Eu pisquei algumas vezes, tentando absorver o que ela havia acabado de dizer.

— Expulsos? Como assim? O que aconteceu?

— Foi Alexander, é claro. Ele mandou Lily de volta para a casa dos seus sogros e Pedro… bem, não sei onde ele está. Mas minha filha, você realmente não sabe de nada? Você estava com ele ontem à noite!

Vovó parecia tão impaciente que, por um momento, considerei confessar tudo. Mas então me lembrei das vezes em que ela me atormentou com suas teorias da conspiração, e resolvi manter minha posição.

— Estava doente ontem, vó. Não sei de nada — menti descaradamente.

Ela estreitou os olhos, claramente não acreditando em mim, mas ainda assim continuou falando:

— Lily está em um estado terrível. Sua mãe, que nunca se importa com nada, ligou para Alexander. E sabe o que ele disse? Que Lily aceitou um pedido de casamento e foi mandada de volta para resolver os trâmites com a família.

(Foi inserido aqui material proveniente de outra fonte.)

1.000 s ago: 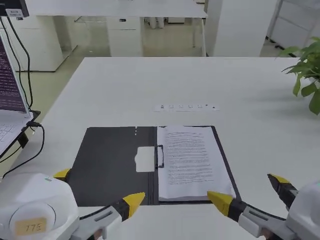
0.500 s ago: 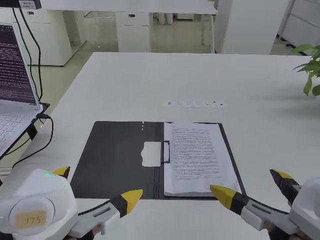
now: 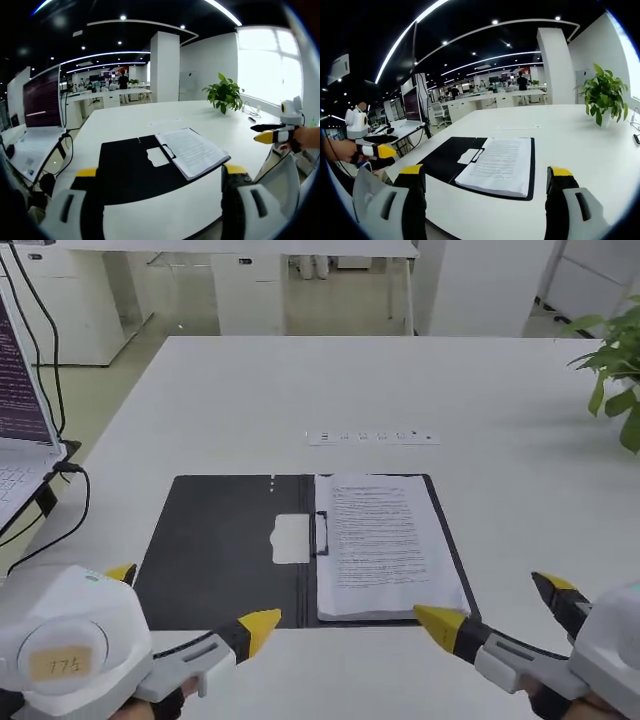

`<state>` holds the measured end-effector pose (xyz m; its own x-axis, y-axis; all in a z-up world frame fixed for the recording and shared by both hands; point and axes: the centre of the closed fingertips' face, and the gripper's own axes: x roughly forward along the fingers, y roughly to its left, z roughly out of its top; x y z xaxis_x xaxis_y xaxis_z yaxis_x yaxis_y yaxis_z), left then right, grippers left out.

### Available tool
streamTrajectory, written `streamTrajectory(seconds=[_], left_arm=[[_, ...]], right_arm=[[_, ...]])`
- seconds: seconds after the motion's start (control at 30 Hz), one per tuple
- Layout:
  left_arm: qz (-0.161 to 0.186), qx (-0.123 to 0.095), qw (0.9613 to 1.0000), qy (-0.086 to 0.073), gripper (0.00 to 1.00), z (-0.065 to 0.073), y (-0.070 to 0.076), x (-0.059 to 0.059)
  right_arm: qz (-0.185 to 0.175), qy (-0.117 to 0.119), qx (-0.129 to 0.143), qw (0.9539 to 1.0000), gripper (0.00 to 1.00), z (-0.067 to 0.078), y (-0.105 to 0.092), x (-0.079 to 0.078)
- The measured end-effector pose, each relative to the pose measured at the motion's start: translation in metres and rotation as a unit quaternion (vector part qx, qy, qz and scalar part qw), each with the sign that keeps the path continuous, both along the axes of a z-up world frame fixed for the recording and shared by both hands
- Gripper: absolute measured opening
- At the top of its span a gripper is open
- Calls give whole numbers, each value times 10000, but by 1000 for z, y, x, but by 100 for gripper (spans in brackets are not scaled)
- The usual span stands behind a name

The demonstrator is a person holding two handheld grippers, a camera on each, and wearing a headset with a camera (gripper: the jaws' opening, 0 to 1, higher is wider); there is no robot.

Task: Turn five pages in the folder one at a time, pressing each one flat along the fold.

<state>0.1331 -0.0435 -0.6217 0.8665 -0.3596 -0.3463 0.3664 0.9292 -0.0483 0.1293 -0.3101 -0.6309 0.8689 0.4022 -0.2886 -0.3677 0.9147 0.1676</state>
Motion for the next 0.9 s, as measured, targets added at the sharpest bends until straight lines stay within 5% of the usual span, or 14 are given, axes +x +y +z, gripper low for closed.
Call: streamTrajectory(seconds=[0.6, 0.9], left_arm=[[-47, 84, 9998, 200, 99, -13, -1, -3], [-363, 185, 9988, 276, 99, -22, -21, 8]], right_arm=[[32, 46, -101, 9999, 100, -3, 1, -2], [-81, 62, -59, 9999, 100, -4, -2, -5]])
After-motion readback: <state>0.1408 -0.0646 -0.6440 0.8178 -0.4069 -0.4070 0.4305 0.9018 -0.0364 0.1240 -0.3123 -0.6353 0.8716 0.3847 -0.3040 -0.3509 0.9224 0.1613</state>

— Pedido de casamento? — repeti, meu tom mais alto do que eu pretendia. Meu cérebro já estava processando as possibilidades, e nenhuma delas fazia sentido.

— Isso mesmo! O advogado — respondeu vovó, balbuciando com desprezo. — O sobrinho daquela mulher horrível! Eu não vejo o que ele tem de bom.

Eu fiquei atônita. Durante a confusão de ontem à noite, eu tinha certeza de que Pedro era o escolhido. Afinal, eles se beijaram de uma forma tão apaixonada que parecia inevitável.

Antes que eu pudesse processar completamente, meu telefone começou a vibrar na mesa de cabeceira. Vovó, ágil como sempre, pegou o aparelho antes que eu pudesse alcançá-lo.

— É Alexander! Atenda logo! — ela ordenou, entregando o telefone como se fosse uma arma carregada.

Suspirei e deslizei o dedo pela tela.